West Virginia State Insect

Honey bee on milkweed bee pollination is essential to agriculture. Photo by JG D70s / Flickr (use permitted with attribution/no derivative works).

Official State Insect of West Virginia

In 2002, after legislators struggled between the lady beetle and the honey bee, West Virginia finally designated the honeybee (Apis mellifer) as the official state insect (West Virginia also recognizes an official state butterfly).
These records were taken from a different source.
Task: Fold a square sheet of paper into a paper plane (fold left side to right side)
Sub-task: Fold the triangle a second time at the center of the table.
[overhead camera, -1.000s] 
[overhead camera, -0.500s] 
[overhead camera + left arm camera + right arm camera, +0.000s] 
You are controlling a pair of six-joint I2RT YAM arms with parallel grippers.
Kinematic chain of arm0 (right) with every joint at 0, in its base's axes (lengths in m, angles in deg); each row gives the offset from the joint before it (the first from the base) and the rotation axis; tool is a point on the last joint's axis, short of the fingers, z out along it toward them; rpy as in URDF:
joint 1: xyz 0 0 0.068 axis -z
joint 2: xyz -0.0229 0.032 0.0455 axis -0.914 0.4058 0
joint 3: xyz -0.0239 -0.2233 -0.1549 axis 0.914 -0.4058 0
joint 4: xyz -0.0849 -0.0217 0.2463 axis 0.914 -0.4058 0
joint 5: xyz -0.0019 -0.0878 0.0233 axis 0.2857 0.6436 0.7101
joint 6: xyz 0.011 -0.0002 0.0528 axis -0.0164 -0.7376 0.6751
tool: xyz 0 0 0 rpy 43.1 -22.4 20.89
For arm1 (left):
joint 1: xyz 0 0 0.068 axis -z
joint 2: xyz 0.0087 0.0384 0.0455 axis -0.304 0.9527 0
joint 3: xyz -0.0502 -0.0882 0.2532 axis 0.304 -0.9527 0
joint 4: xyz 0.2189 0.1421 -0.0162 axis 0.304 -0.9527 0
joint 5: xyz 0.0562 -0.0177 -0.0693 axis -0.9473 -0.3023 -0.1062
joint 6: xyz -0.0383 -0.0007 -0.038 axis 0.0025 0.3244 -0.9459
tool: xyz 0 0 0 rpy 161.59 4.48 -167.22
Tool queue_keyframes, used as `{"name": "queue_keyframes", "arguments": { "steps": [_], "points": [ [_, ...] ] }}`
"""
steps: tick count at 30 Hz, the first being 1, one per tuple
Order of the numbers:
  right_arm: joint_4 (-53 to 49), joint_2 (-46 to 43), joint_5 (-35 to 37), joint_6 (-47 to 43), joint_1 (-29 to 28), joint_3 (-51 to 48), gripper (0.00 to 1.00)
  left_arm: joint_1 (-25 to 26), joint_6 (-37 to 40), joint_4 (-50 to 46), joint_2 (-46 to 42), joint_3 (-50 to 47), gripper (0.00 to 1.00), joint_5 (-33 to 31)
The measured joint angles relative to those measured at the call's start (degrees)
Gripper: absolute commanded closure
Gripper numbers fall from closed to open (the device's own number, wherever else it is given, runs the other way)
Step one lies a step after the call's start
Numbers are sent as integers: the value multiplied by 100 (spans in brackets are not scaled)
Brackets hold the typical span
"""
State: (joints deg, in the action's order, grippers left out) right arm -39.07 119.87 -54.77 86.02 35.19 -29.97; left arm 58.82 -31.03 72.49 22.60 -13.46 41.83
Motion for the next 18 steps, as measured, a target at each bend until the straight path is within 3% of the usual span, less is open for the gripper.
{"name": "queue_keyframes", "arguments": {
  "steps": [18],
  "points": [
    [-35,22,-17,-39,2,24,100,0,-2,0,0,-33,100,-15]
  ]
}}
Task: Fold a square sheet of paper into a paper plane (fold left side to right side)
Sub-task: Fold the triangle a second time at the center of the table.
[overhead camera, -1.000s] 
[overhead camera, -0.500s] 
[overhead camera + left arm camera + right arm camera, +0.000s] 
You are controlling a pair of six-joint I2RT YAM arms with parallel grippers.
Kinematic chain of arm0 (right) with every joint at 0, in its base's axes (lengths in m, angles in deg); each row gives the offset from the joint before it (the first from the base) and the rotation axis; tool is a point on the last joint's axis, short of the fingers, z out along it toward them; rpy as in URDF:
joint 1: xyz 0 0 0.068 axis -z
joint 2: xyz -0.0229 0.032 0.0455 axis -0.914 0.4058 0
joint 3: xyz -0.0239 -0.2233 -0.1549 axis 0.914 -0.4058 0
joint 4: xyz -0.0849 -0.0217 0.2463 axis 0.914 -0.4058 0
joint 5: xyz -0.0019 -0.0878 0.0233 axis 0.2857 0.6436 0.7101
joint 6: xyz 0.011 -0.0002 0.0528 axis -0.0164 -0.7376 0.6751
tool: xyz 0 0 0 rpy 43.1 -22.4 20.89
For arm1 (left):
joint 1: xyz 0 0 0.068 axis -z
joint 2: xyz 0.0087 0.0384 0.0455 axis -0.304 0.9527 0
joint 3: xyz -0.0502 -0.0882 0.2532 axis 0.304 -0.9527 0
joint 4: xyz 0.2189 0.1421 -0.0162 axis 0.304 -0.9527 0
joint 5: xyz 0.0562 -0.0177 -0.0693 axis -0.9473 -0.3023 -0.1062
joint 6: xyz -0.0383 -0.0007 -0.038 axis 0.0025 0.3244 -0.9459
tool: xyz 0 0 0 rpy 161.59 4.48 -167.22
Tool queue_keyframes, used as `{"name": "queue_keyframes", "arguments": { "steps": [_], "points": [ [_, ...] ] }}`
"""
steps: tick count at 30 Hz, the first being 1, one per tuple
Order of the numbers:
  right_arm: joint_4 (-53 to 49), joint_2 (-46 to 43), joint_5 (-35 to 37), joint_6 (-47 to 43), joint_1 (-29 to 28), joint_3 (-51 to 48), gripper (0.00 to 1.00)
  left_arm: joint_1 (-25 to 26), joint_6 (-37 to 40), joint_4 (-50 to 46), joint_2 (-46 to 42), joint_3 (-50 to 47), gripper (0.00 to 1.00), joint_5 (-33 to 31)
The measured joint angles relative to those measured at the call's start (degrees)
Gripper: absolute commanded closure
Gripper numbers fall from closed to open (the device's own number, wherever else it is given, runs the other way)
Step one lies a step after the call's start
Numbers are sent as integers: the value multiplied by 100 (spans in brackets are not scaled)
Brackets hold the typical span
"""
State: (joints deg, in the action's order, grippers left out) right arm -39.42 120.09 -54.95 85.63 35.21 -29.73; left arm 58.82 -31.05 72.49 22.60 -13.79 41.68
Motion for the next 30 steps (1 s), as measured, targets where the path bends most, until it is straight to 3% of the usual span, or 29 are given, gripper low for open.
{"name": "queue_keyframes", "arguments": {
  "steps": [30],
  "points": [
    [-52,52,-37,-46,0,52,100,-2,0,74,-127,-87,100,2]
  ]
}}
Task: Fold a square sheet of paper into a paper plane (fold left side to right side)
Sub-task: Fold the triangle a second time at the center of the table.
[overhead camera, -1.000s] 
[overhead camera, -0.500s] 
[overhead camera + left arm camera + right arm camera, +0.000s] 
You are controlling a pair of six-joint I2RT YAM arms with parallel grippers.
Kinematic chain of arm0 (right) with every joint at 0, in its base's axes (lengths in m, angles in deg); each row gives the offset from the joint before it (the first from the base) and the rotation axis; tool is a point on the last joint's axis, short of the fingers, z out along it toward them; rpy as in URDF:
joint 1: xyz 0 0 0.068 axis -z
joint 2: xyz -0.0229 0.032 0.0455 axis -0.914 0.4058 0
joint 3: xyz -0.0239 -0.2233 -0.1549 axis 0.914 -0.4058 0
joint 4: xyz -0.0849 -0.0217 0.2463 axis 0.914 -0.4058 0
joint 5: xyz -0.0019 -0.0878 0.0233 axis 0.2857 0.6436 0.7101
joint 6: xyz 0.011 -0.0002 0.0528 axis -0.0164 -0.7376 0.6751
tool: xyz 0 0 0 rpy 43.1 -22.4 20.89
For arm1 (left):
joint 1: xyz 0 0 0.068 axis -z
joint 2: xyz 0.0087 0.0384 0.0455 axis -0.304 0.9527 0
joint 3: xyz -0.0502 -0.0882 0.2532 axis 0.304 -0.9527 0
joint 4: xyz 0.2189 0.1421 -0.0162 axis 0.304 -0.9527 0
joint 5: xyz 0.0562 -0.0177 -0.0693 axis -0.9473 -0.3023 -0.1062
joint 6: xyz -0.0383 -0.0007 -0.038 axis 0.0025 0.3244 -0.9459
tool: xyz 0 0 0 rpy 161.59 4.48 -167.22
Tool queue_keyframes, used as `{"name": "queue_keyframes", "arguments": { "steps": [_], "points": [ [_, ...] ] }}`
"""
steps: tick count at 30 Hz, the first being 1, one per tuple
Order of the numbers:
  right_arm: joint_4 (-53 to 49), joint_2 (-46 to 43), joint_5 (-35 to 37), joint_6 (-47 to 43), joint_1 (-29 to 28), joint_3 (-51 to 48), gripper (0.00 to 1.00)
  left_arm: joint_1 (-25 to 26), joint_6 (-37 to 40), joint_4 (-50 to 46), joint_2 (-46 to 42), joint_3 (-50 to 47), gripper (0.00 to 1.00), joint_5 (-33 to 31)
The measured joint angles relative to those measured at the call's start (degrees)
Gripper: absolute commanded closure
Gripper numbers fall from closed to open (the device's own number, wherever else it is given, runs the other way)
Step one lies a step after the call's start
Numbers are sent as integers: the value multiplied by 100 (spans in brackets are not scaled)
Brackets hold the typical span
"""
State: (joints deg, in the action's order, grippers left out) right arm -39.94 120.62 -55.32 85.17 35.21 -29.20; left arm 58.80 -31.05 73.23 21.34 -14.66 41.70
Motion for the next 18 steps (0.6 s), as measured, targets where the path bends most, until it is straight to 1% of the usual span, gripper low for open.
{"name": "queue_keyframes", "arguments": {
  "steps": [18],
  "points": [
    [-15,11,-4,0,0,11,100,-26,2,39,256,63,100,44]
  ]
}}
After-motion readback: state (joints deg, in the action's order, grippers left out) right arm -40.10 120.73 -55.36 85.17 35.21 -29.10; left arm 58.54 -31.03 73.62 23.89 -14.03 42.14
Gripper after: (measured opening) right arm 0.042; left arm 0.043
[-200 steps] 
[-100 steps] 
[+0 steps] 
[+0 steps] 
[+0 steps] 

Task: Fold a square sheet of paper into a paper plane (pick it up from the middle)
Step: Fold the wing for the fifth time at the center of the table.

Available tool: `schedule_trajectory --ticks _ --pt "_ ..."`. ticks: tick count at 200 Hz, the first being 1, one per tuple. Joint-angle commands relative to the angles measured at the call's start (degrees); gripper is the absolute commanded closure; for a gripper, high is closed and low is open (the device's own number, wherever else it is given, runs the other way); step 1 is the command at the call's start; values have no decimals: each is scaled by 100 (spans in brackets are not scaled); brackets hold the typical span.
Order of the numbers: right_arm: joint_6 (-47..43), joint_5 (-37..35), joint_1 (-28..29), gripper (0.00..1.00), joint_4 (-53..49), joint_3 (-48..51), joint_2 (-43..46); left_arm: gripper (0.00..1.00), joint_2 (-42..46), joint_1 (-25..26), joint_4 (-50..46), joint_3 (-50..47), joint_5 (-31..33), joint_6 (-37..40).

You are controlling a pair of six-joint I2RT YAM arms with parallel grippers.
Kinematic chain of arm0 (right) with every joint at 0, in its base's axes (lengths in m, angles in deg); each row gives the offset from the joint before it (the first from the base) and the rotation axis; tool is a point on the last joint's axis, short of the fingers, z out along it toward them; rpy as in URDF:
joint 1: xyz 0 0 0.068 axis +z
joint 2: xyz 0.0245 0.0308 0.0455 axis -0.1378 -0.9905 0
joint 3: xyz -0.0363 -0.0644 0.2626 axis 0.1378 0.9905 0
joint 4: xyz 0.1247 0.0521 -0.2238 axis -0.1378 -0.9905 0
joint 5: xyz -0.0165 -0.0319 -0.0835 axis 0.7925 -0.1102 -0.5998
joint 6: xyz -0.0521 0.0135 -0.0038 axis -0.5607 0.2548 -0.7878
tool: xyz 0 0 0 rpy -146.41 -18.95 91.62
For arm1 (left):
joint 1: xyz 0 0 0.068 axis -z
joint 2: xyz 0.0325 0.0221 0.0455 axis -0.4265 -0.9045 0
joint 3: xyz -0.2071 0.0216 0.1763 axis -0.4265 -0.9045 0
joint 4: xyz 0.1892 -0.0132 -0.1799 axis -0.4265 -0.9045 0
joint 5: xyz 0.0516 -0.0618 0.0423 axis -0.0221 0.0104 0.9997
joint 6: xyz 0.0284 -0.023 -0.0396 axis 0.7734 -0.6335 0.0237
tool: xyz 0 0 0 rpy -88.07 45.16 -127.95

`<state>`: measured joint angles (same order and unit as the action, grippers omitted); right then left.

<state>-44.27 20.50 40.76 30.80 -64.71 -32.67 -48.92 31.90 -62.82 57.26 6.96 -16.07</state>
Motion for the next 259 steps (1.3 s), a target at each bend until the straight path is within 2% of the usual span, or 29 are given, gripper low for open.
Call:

All State Insects

The honeybee  pollinates many of West Virginia's most important crops (including fruits, vegetables and grasses), and is more beneficial to the state’s economy than any other insect. The honey bee is an official symbol of nineteen states (plus, Florida adopted Tupelo honey as a state symbol), primarily because honey bees play such an important role in agriculture.

Senate Concurrent Resolution NO. 9

WHEREAS, The sale of honey produced in West Virginia is an ever-growing segment of the state's economy; and

WHEREAS, The honey bee represents an insect whose activity produces more benefit to the state's economy than any other insect; therefore, be it

RESOLVED by the Legislature of West Virginia: That the Legislature hereby designates the honey bee the official state insect

The Beehive

Honey bees live in hives of up to 80,000 individuals. A hive consists of one queen bee (who can live 8 years and lay over 1,500 eggs per day), a small group of male drones (on hand to fertilize a new queen on her nuptial flight, should one be produced), and the remaining vast majority of sterile female worker bees.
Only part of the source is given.